Since my post about going to FLA, I've been overloaded with emails asking me how I'm going to vote and the answer is...the easiest way I've voted in my life so far!

A big enveloped arrived in the mail in which I found instructions that I studied closely:


And caaaarefully...No one was going to pull a fast one on me.


Oh, I got it! However...Thomas Edison was chosen over Amelia Earhart and I'm more of a plane person than a lightbulb person but I can live with the example for instruction sake:


I was ready to put on my shades, suck on a popsicle and V-O-T-E!!


This picture proves that I voted for Kerry and for about 15 people I know close to nothing about...also, that I love ramen enough to make a ramen collage for my wall.


I had an envelope moistener right next to me but I preferred to lick, vomit, lick, vomit.


A kiss sealed the deal...


and then my ballot humped Jonah's all the way to the post office.


Nothing's sexier than exercising civic duty.
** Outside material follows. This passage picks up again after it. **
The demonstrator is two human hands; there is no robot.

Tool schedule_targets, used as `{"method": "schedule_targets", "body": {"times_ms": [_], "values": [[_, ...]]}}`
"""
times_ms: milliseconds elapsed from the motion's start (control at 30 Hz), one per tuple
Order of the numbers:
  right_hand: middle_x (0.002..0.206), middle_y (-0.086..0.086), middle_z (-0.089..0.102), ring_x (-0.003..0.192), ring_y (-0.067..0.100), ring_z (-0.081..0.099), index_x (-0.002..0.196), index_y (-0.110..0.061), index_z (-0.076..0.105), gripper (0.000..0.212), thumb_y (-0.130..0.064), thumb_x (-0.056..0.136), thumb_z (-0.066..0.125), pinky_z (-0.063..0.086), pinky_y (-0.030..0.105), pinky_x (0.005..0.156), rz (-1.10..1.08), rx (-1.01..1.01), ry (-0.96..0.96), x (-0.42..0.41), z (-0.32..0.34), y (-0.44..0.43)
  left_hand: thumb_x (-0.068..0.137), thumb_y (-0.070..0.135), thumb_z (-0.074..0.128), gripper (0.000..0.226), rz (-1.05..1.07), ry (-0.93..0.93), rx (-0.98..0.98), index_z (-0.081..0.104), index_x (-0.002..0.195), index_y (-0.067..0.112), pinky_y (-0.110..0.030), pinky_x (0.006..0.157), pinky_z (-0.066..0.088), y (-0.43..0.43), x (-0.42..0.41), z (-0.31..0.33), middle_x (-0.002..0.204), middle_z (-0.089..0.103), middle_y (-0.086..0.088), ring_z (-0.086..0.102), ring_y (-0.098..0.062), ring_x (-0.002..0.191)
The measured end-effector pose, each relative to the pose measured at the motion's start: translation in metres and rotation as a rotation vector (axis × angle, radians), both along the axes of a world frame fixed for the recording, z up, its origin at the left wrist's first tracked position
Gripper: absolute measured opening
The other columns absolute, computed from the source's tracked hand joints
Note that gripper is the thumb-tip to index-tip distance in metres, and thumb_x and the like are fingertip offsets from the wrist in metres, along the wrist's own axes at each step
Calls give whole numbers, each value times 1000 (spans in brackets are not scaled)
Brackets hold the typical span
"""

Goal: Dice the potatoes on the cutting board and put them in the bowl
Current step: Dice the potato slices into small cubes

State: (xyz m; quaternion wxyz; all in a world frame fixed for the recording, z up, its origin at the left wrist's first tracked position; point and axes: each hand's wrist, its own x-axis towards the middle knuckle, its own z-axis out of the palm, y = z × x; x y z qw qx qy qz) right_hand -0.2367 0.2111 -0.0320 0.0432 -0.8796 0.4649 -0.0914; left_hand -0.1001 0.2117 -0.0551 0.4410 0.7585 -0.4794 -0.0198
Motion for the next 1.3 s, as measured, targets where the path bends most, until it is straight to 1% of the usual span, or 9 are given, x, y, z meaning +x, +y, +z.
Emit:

You know the deli scene in one of my favorite movies, When Harry Met Sally??

That was post-voting.

October 28, 2004

A Message to Undecideds

It's mind-blowing to me that you people throw your up hands and sigh, "Gosh, I just don't know whether to vote for Bush or Kerry!" Well gosh, I'm amazed at your stupidity. And when you say, "I'd like to hear more details...I'd like more time spent talking about....I'd like...I want..." I scream silently, YOU ARE SO SPOILED. WHO TOLD YOU YOU DESERVED SO MUCH? YOU'RE SO ANNOYING. Snap to it, people.

Here's a 10 year old displaying conviction. Try it on for size.


*Willa Rubin, age 10, writer, guitarist and my inspiration.

October 26, 2004


This Saturday, Jonah and I will join a group organized by ACT (America Coming Together) and go to Fort Lauderdale where we'll remind folks that Kerry makes the sun shine in FLA and that Kerry is a friend of the All You Can Eat establishments. On Election Day we'll bus Blacks, Jews and Other Liberals to polling places and then we'll party our pants off at the victory party! We're certain there will be some FLA sponsored voting hanky-panky, so we've gotta go down there to do some illegal interventions of our own (You vote Kerry, this buffet coupon's yours, Grandma). For the record: I'm JOKING.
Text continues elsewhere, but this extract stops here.